I am in my 30s and starting to FINALLY live and enjoy life! I enjoy a crazy mix of activities and have a true passion for teaching, children’s books, crafts, yoga, coffee, running, fashion , decorating and fun. My problem is……..fitting it all in! I am trying to find a healthy balance in life and continue to find myself because I am loving who I am!
My blog will focus on what makes up ME. I used to be associated with health fitness and nutrition and after a recent relapse with my evil ED (eating disorder) I have decided to make a place for others in recovery to have a positive and “safe” place to read and remember that there is more to life than your next meal, restricting or weight. In recovery I have had to decrease my exercise and increase my calories, which anyone knows can be difficult. It is difficult to stay on track where there are so many natural triggers out there! I know that in time I will be at a better place, but for now I want to surround myself with things, people and places that add to my life, not cause anxiety.
I have been a special education teacher (multiply disabled, self-contained) for the past six years. I absolutely LOVE LOVE LOVE my job and my students, although it can be very overwhelming at times. I can truly say that I enjoy waking up every morning and going to school (“work”) I am excited to see my students and see what goals they will accomplish that day, no matter how big or small. I love mixing real life and my own passions into my teaching to make it more interesting not only for myself, but for my students as well. I love children’s books, crafts and most of all……love hearing what children have to say/share and how they think!
I also love to run. Its my “me” time. I run in the morning, before school…..early. I love the darkness, the solitude and that occasional angry raccoon that chases me (Yes! several times in fact!) I am also a yogi and find its been an effective and natural stress reliever and made me realize just how much I really WAS abusing my body all these years!
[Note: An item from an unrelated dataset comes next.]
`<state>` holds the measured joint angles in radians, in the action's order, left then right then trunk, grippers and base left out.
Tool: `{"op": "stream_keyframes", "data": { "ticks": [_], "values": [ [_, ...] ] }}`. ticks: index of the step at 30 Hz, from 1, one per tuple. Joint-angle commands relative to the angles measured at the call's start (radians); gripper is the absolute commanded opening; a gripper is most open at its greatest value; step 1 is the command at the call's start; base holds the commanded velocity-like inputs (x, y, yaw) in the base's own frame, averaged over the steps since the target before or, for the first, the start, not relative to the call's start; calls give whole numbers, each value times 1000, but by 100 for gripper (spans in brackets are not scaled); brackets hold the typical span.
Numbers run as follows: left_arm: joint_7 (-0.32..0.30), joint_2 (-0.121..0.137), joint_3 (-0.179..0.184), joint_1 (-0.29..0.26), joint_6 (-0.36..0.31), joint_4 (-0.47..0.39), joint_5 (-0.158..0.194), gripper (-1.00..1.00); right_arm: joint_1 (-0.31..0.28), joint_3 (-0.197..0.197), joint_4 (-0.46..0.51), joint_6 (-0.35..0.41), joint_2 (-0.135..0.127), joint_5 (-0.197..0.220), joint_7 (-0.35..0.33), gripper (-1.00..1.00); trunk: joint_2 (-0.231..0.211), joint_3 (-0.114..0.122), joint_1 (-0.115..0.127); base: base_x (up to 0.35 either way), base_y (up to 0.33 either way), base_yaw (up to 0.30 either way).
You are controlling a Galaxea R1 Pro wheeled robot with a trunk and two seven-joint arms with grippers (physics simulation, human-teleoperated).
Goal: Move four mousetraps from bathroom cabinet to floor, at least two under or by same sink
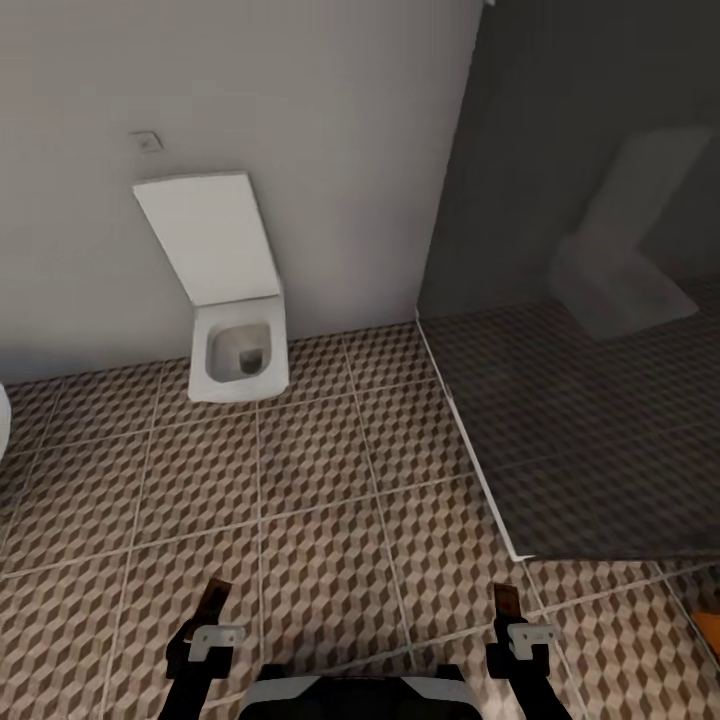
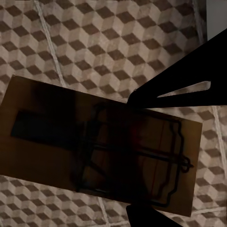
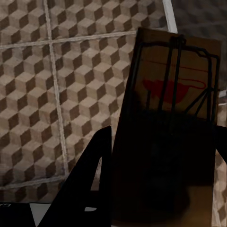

About my ED. I have struggled with an ED since I was about 15. I try to think back how my mind felt then, because that’s all I want for myself now. To NOT have to think about food all the time, what to eat, what not to eat, whats good, whats bad, etc etc etc. I want to give my body what it needs, when it needs it and let it naturally tell me what it needs and wants. I have discovered many reasons for my ED. Perfectionism is the main culprit, and never thinking I was good enough. I have dealt with family addictions, two failed marriages to addicts and the passing of my amazing, inspirational and the REASON I am a special education teacher, my Brother, Matthew. Matthew was autistic. He is the reason I do what I do and love what I do. He never spoke but yet he “told” me and taught me so much. He was probably the most amazing person I have ever met. His strength, courage and determination are my inspiration. He was always happy, he did what he wanted, when he wanted. I love that about him. I miss him dearly everyday, but know he is looking out for me and smiling knowing that I would not be where I am today without him.
I plan on using my blog to talk about my ED recovery, my new love of life, friendships, mind and body, fashion, coffee (i LOVE coffeeeeeeee) and teaching!